Student digital (de)vices

Investigating what has and hasn’t changed about our social media habits in the last decade

If you take a peek at the Trinity News archives all the way back in the days of November 2013, you might stumble across a feature piece entitled, ‘Is Facebook a false reality?’ Authored by then-staff writer Alice Kinsella, the article delves into the student Facebook habit (a common affliction at the time, if you’ll believe it) and ponders if the illusory, selective nature of the platform is preferred over the openness associated with living offline, reflecting on the addictive nature of social media. Such was Kinsella’s remarkable foresight, that if I was to CNTRL+F all instances of Facebook in the piece, and sub in some other, more fashionable platform (Instagram, Snapchat, X, take your pick) for publication today, it wouldn’t feel entirely outdated.
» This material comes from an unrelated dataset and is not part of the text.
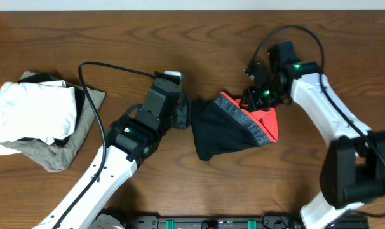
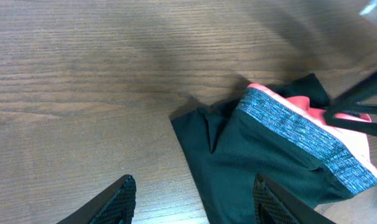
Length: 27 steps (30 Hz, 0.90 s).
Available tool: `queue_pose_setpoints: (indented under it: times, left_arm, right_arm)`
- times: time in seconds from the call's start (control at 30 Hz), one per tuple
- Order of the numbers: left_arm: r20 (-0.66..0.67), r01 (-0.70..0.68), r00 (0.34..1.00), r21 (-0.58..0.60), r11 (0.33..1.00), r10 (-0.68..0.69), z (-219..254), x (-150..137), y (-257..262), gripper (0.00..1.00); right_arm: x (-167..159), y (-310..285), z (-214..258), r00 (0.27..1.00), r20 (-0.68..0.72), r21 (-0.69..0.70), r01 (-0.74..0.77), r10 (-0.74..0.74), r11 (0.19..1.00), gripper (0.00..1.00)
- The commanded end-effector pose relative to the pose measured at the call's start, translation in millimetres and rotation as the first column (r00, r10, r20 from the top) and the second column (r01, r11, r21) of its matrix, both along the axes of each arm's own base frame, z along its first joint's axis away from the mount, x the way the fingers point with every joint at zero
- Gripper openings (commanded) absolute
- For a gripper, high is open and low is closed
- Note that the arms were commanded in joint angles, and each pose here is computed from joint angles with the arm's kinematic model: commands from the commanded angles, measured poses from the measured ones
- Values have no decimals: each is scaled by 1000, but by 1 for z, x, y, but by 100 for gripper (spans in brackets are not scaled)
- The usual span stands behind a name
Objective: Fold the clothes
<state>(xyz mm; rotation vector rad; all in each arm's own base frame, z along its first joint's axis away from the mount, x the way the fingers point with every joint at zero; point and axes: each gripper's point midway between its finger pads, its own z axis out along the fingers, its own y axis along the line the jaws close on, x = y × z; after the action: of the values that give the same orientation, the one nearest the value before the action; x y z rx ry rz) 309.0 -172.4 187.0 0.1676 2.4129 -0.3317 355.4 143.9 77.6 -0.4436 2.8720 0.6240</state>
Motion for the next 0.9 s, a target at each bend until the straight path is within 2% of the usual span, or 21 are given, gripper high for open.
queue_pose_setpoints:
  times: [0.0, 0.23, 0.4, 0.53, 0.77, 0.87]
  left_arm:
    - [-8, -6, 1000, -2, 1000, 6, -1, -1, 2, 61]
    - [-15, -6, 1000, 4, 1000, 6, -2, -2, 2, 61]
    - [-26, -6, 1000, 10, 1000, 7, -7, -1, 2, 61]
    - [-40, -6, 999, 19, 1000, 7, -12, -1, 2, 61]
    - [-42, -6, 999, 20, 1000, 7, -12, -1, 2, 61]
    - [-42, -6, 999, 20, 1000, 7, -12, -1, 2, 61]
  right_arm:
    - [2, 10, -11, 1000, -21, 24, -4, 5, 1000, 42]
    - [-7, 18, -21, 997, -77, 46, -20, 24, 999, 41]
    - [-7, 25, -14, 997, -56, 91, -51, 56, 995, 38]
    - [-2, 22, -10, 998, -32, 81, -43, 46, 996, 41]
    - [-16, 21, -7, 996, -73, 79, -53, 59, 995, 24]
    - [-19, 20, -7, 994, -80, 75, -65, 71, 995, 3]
On the contrary, some of the points hit on in the article would be just as relevant today as they were in 2013, if not even more so. So, a decade since concepts like online profiles and “likes” first transformed how students engage with each other online, it is worth considering if we have truly gotten any better at managing our technology vices – or if, perhaps, this technology has simply gotten better at managing us. Are we more self-aware than our Facebook-addicted predecessors, or are we too living in a false reality?

We get a kick of dopamine in anticipation of the activity and typically while doing it, followed by a dip once we’re finished as our brains self-regulate to bring us back to equilibrium”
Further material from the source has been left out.